COMMENT: let \( ofs \) denote the list of optimal feature subsets (this holds the table of optimal sub-problems)
set \( ofs := \) new list

for \( k := 1 \) to \( n \) (where \( n := |{starting\ features}| \))
COMMENT: let \( fs \) denote the list of all feature subsets where each \( fs[k] \) holds all lists of \( k \) features from \( {n \choose k}=\frac{n!}{k! \cdot (n-k)!} \) (from \( n \) starting features)
set \( fs := \) build all subsets of \( k \) features from \( {n \choose k} \)
set \(depth := k - 1\)

COMMENT: let \( kfs \) denote a subset of \( fs \) with \( k \) features
for each \( kfs \) in \( fs \)
COMMENT: let \( cpd \) denote the closest prior depth
set \( cpd \) \( := min(len(ofs)-1, depth-1) \)

COMMENT: qualify that current \( kfs \) is built from the last optimal sub-problem already computed - if not, then discard it
if \( depth > 0 \) and \( cpd \ge 0 \) then
COMMENT: let \( lofc \) denote the last optimal feature combination (from a prior depth)
set \( lofc := ofs[cpd] \)
if \( lofc \) not in \( kfs \) then
COMMENT: discard this \( kfs \) since it does not contain the last optimal feature combination and then loop to the next \( kfs \)
continue


COMMENT: otherwise this \( kfs \) contains \( lofc \) (or \( depth==0 \) and this \( kfs \) is embryonic)
set \( kfolds := \) build 5-kfolds based on \( kfs \)

for each \( fold \) in \( kfolds \) {
split data set into \( partition_{test} \) and \( partition_{train} \)
COMMENT: let \( lrm \) denote the linear regression model built from training data from this \( fold \)
set \( lrm := \) build linear regression from \( partition_{train} \)
set \( target_{train, predicted} := \) compute predictions with \( lrm \) from \( partition_{train} \)
set \( target_{test, predicted} := \) compute predictions with \( lrm \) from \( partition_{test} \)
set \( RMSE_{train} := \) compute Root Mean Squared Error between \( target_{train, actual} \) and \( target_{train, predicted} \) (i.e. - \( RMSE \) of residuals of \( partition_{train} \))
set \( RMSE_{test} := \) compute Root Mean Squared Error between \( target_{test, actual} \) and \( target_{test, predicted} \) (i.e. - \( RMSE \) of residuals of \( partition_{test} \))
COMMENT: let \( sl_{fold} \) denote the list of tracked scores for each \( fold \)
append \( (RMSE_{train}, RMSE_{test}) \) to \( sl_{fold} \)
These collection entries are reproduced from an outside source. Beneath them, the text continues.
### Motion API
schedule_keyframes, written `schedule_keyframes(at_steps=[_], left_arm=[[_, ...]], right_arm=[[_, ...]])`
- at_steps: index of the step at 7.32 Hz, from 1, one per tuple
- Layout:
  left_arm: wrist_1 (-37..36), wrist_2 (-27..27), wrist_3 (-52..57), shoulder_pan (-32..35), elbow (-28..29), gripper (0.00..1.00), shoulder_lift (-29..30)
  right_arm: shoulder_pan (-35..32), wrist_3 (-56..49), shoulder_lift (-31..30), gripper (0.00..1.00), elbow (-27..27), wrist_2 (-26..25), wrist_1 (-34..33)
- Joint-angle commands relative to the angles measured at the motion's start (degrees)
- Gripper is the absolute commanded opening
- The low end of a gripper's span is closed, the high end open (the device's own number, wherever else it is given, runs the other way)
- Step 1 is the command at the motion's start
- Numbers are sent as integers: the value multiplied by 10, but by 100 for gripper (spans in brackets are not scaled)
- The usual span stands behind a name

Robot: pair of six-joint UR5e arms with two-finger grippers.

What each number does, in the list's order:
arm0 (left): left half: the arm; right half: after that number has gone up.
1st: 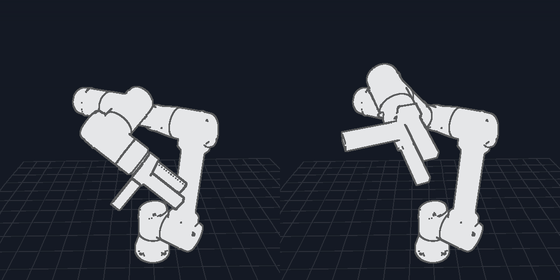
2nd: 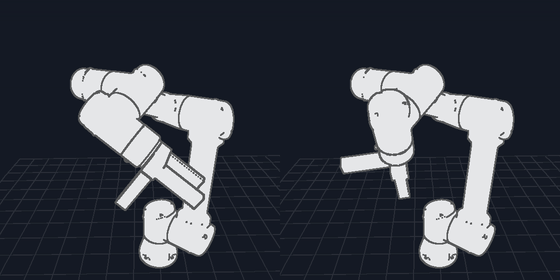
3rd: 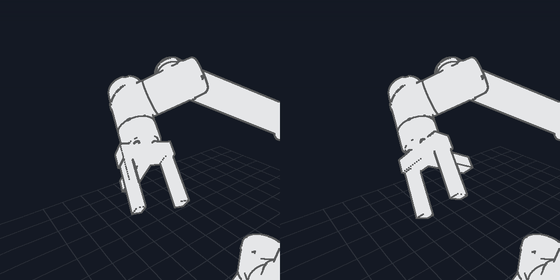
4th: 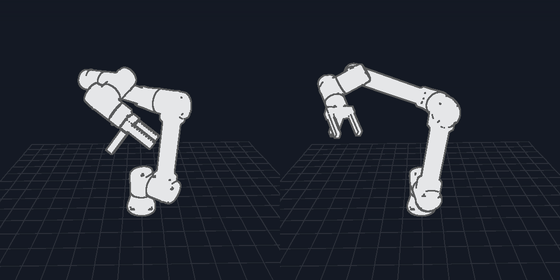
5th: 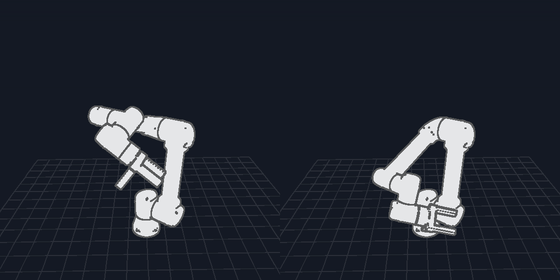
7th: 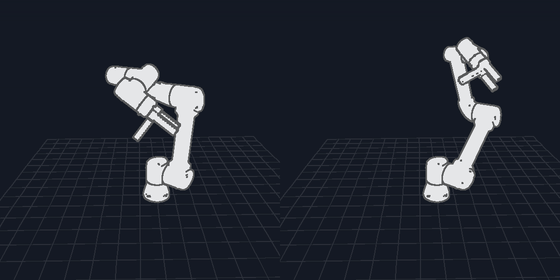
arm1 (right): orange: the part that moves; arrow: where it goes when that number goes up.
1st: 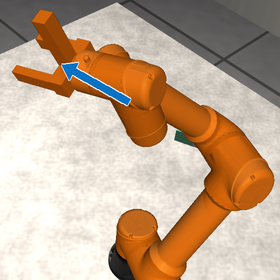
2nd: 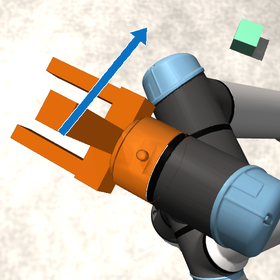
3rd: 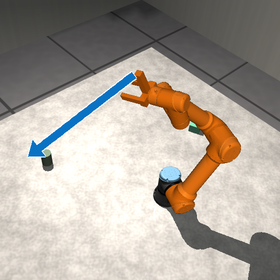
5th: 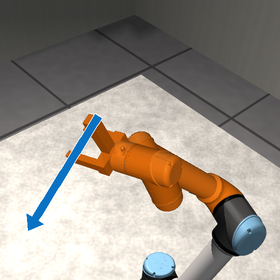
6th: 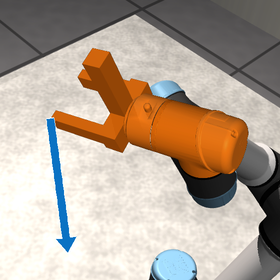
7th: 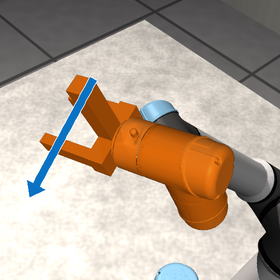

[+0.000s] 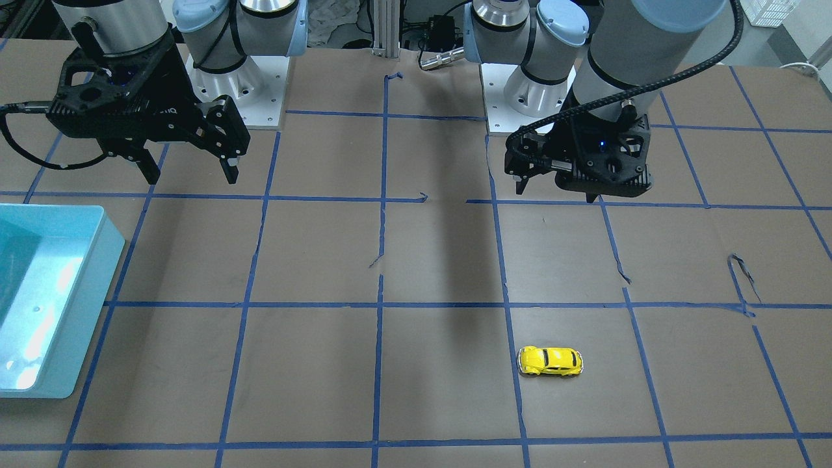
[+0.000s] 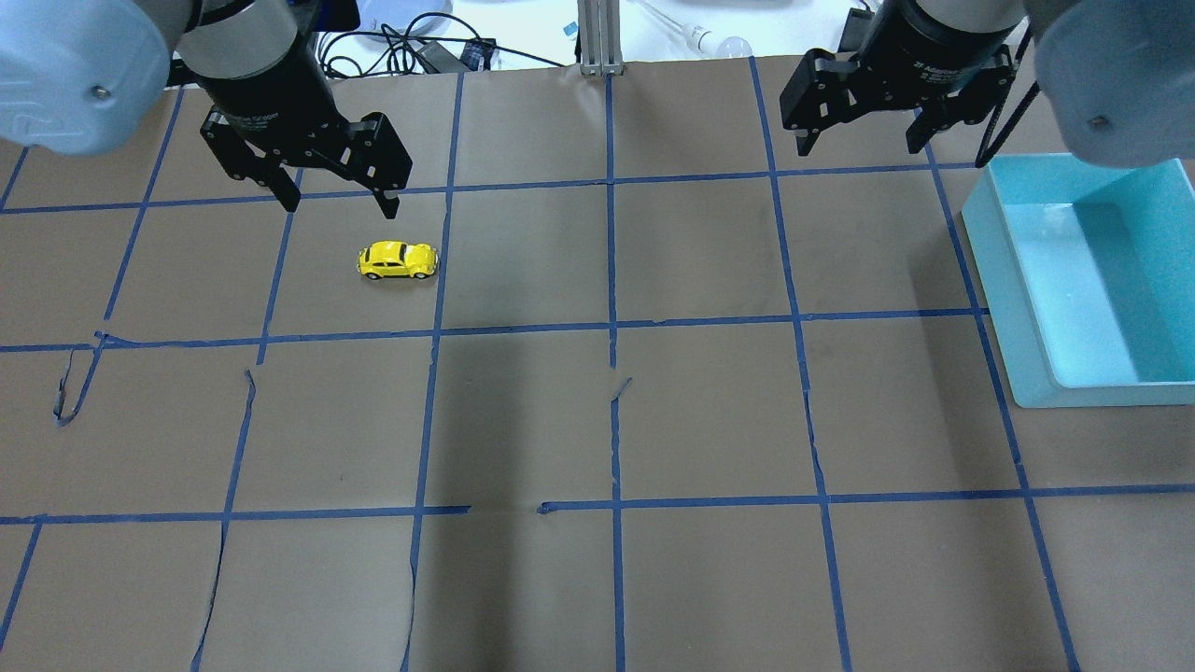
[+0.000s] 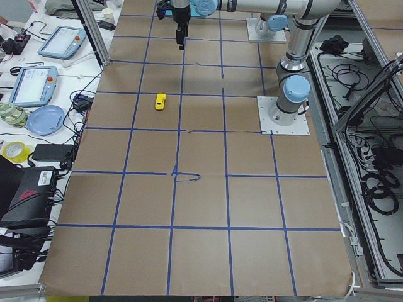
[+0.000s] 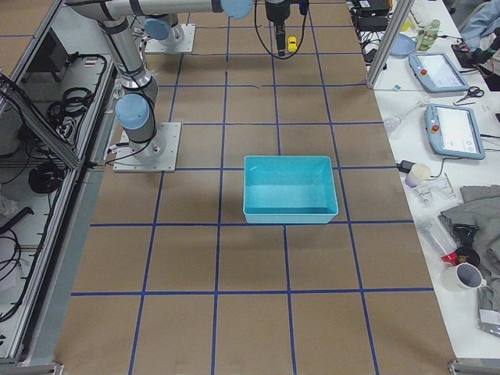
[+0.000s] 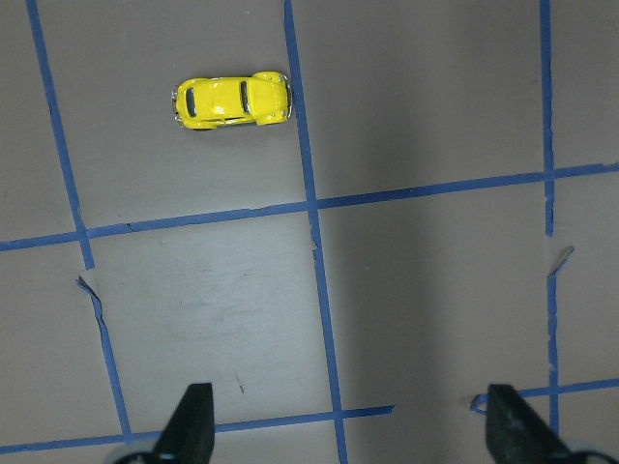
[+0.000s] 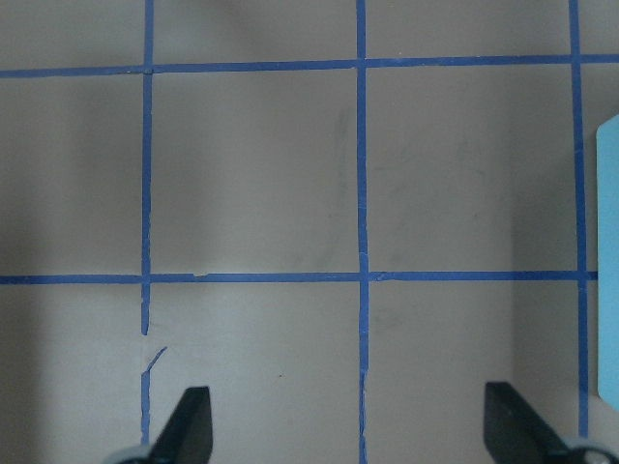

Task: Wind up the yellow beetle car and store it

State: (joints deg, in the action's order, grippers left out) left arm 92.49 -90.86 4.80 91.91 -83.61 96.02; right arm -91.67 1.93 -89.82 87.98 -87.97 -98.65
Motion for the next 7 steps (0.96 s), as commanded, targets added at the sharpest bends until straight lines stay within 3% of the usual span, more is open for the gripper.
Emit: schedule_keyframes(at_steps=[1, 7], left_arm=[[-1, 1, -1, -1, -4, 100, 0], [0, 0, -1, -6, -6, 100, 3]], right_arm=[[0, 0, -1, 100, 0, 0, 2], [0, 0, -1, 100, 0, 0, 1]])
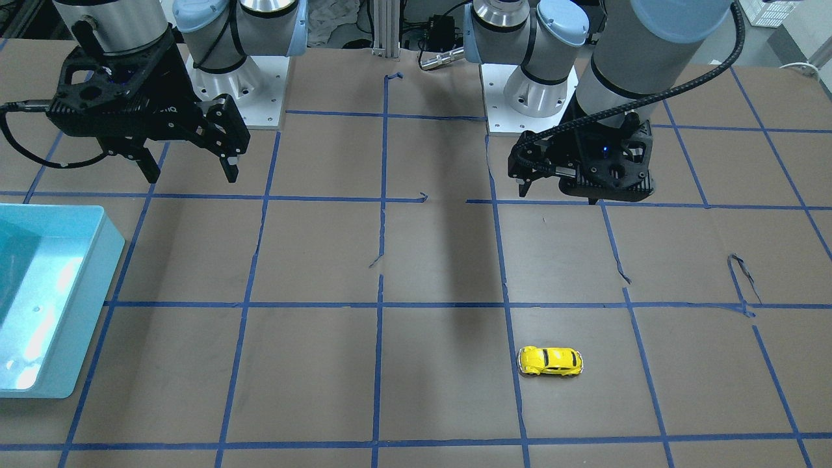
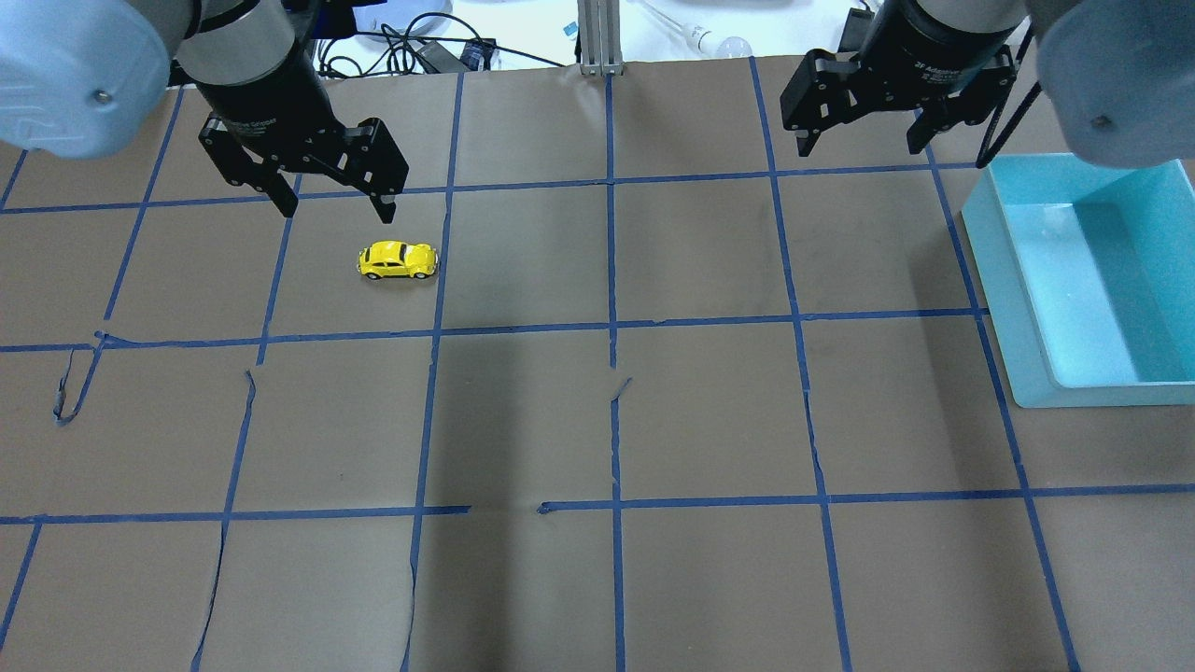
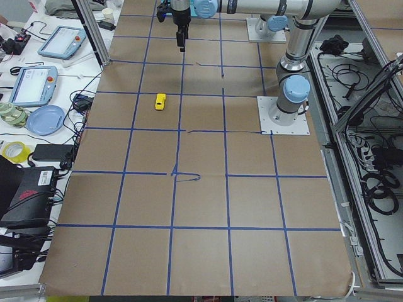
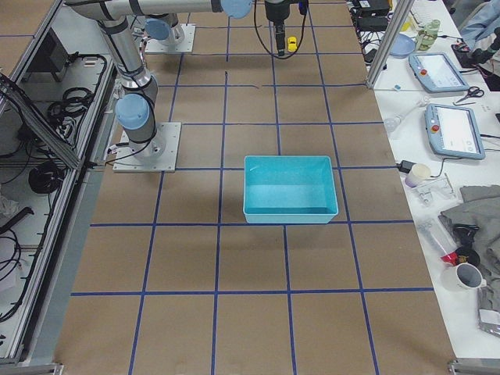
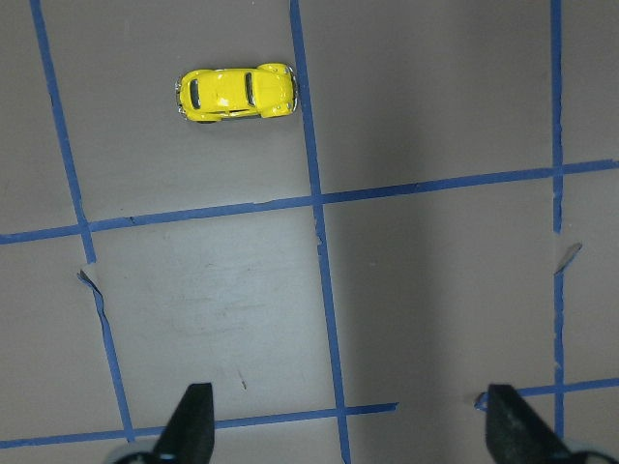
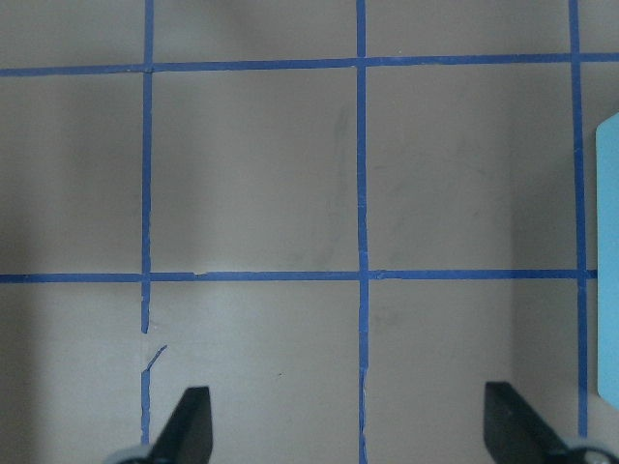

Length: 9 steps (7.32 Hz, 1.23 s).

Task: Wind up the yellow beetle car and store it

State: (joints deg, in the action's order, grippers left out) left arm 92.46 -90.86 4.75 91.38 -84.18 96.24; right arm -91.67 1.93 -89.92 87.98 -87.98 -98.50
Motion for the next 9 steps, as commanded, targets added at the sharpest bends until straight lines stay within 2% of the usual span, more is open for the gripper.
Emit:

set \( sl_{fold, RMSE_{train}} := \) extract all \( RMSE_{train} \) from \( sl_{fold} \)
set \( RMSE := \frac{\sum RMSE_{train}}{size(sl_{fold, RMSE_{train}})} \)
set \( sl_{fold, RMSE_{test}} := \) extract all \( RMSE_{test} \) from \( sl_{fold} \)
set \( \Delta RMSE := \frac{\sum |RMSE_{train} - RMSE_{train}|}{size(sl_{fold, RMSE_{train}})} \)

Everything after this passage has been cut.